ロシアの著名な哲学者アレキサンダー・ジプコ氏(Alexander Zipko)は独週刊誌シュピーゲル(2023年7月8日号)とのインタビューの中で、「プーチン氏は生来、自己愛が強い人間だ」と述べる一方、「ロシア国民は強い指導者を願い、その独裁的な指導の下で生きることを願っている」という。同氏によると、「ロシア人は自身で人生を選択しなければならない自由を最も恐れている」というのだ。
現代人は「自由」を愛し、自分の願いを誰からも妨げられずに果たせる無制限な自由を恋い慕う。「自由」という言葉は多分、「歌の世界」でも「文学の世界」でも「愛」という言葉に次いで最も頻繁に飛び出す言葉(ロゴス)ではないか。その「自由」をロシア国民は最も恐れているというのだ。
ロシア国民の心理状況を理解するためには、唯物論世界観の共産主義思想を国是として世界で初めて建設されたソ連共産党政権時代、その後継国ロシアの歴史まで戻らなければならないかもしれない。ロシア人は粛清と圧制下の100年以上の歴史に刻み込まれた生き方から脱皮できないでいるのかもしれない。
自分の意思で人生を決めるような人間が出てくると、最悪の場合、彼らは粛清され、政治犯として収容所に送られていった。ロシア国民はそれを見、聞いてきたので、大多数の国民は「自由」を悪魔の誘惑のように感じてきたのかもしれない。
そのような中でも「自由」を自身の命以上に重視するロシア人も出てきた。
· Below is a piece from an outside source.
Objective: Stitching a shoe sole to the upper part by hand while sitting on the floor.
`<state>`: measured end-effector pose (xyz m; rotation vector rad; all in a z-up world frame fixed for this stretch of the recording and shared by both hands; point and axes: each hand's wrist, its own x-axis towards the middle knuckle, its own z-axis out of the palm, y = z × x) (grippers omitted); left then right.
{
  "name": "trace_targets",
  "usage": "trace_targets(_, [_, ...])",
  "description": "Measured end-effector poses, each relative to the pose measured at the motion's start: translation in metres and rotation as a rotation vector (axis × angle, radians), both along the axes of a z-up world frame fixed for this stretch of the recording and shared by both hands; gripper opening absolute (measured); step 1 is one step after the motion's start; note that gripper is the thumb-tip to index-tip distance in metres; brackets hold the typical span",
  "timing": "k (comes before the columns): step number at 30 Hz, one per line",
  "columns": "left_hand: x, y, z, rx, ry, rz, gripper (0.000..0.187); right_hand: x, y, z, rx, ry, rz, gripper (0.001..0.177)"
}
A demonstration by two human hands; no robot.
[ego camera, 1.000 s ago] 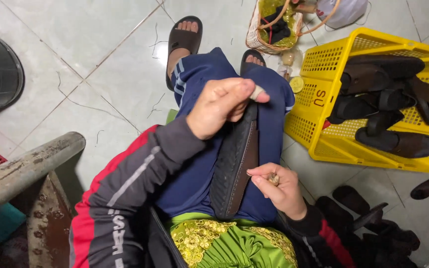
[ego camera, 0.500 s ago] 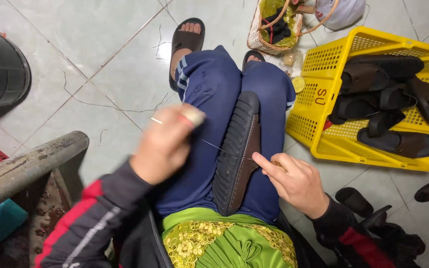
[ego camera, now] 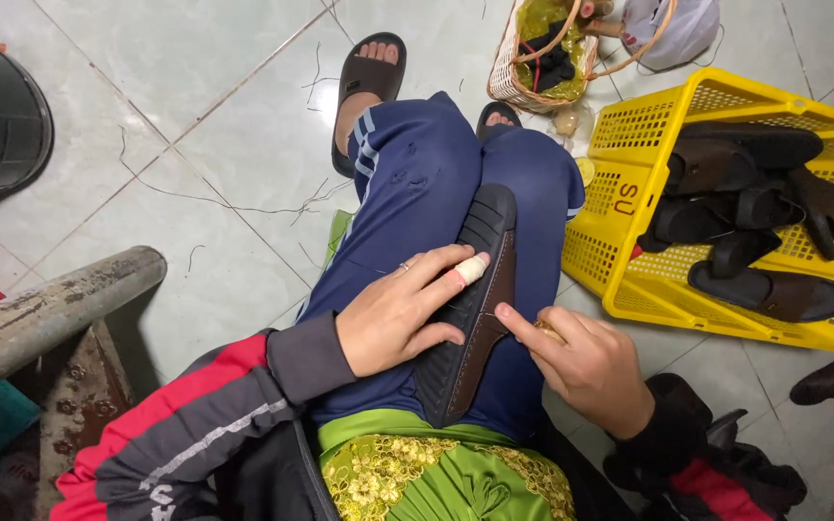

最近ではプーチン大統領の批判者、反体制派活動家アレクセイ・ナワリヌイ氏の名を挙げることができるだろう。同氏は2月16日、収監先の刑務所で死去した。47歳だった。明確な死因については不明だ。同氏は昨年末、新たに禁錮19年を言い渡され、過酷な極北の刑務所に移され、厳しい環境の中で獄死した。